There is no warranty or guarantee provided for use of the applications.

We are not responsible for any data loss, should it occur. We do not have access to your data and things happen. Should you lose your visit information we can't help you. We don't know any reason this sort of thing should happen but we need to be clear. If your phone is hit by lightning we're not able to recreate your visit data. You'll probably be fine but we felt we should state this clearly.

Don't make a mess of things and ruin it for others. Yeah, this is not something we can enforce but it seems there are more and more people every day enjoying the outdoors and the wilderness. Please practice Leave No Trace. You go into the wilds to enjoy the scenery so don't ruin it for others who come after you. Familiarize yourself with the policies of the land management agencies in charge of the areas you visit. In New York that would be the Department of Environmental Conservation. We're not going to list all the rules here but learn where you can camp, what you can bring into the woods, where you can fly your drone for those killer clips. (hint it's not allowed in a wilderness area.) There are responsibilites to being a good citizen of the woods. Learn the rules. Follow them.

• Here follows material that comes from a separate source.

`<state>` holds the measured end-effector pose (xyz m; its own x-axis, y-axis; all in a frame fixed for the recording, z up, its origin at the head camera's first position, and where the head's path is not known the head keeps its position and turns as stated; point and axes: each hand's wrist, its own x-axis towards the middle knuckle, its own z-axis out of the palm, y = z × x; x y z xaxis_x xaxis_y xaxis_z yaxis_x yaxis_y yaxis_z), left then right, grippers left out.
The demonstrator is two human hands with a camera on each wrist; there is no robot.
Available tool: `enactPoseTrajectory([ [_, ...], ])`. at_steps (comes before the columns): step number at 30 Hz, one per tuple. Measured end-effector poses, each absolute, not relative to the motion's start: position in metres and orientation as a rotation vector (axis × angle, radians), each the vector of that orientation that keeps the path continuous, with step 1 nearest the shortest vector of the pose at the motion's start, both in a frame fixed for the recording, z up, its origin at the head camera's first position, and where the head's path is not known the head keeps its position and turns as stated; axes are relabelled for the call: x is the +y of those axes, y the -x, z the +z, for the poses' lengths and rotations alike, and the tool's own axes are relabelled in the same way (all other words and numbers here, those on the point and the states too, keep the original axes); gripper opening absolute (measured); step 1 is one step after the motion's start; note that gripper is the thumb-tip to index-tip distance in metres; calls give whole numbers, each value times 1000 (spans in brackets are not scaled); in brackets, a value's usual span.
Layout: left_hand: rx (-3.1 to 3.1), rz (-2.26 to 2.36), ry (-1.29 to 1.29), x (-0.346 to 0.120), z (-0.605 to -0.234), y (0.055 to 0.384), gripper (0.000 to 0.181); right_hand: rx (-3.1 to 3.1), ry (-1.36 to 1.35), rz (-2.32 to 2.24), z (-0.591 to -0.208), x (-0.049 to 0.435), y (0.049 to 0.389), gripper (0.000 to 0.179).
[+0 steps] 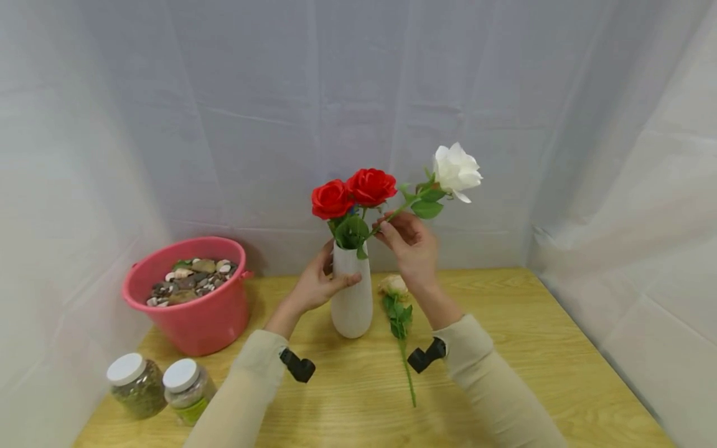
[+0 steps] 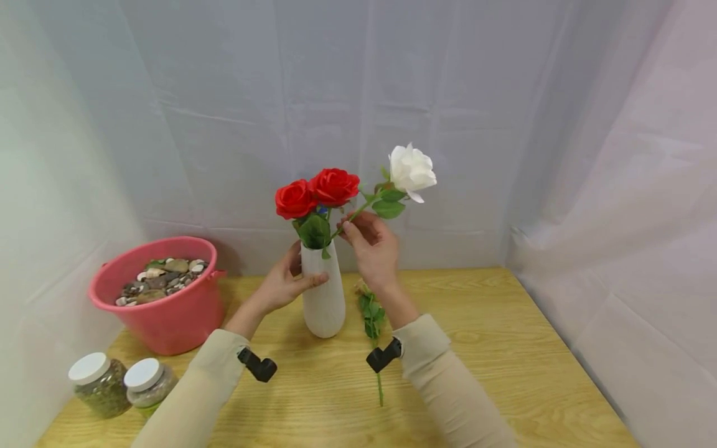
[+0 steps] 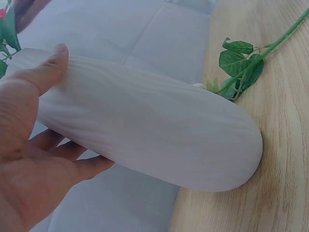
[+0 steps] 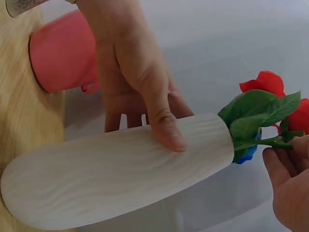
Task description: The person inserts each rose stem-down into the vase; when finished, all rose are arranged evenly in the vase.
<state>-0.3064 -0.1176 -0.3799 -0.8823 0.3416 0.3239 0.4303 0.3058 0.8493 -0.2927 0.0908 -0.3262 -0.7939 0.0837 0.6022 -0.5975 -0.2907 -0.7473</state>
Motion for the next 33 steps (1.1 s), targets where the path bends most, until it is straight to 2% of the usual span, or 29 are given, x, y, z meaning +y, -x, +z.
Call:
enactPoseTrajectory([
  [9, -2463, -1656, 732, -118, -383, 309, 92, -1808, -436, 1875, -344, 82, 302, 21],
  [24, -2431, -1647, 774, -117, -382, 308, 91, -1870, -406, 1759, -353, 72, 304, 22],
  [33, -2445, -1660, 767, -116, -379, 307, 90, -1821, -347, 1878, -343, 74, 296, 21],
])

Some of the peaks referenced in the app are on private property. In many cases the landowner will allow access but it's up to you to determine the procedures they prefer you follow. Some landowners will welcome an email or a phone call requesting permission. Some don't want any access and do not want to be contacted at all. This is your responsibility to work out before heading to the woods.

Famously the Catskill 3500 included two peaks on private land, Graham and Doubletop. In recent years the owner of these peaks has revoked the right of the public to visit. They do not want to receive inquiries. These peaks are off limits. We only include these peaks in our lists as legacy information. Many people have been hiking for decades and may have visited back when it was permissible. FYI at the time of this writing the Catskill 3500 Club no longer requires climbing these peaks. Please do not visit these two nor any other where you do not have permission from the landowner.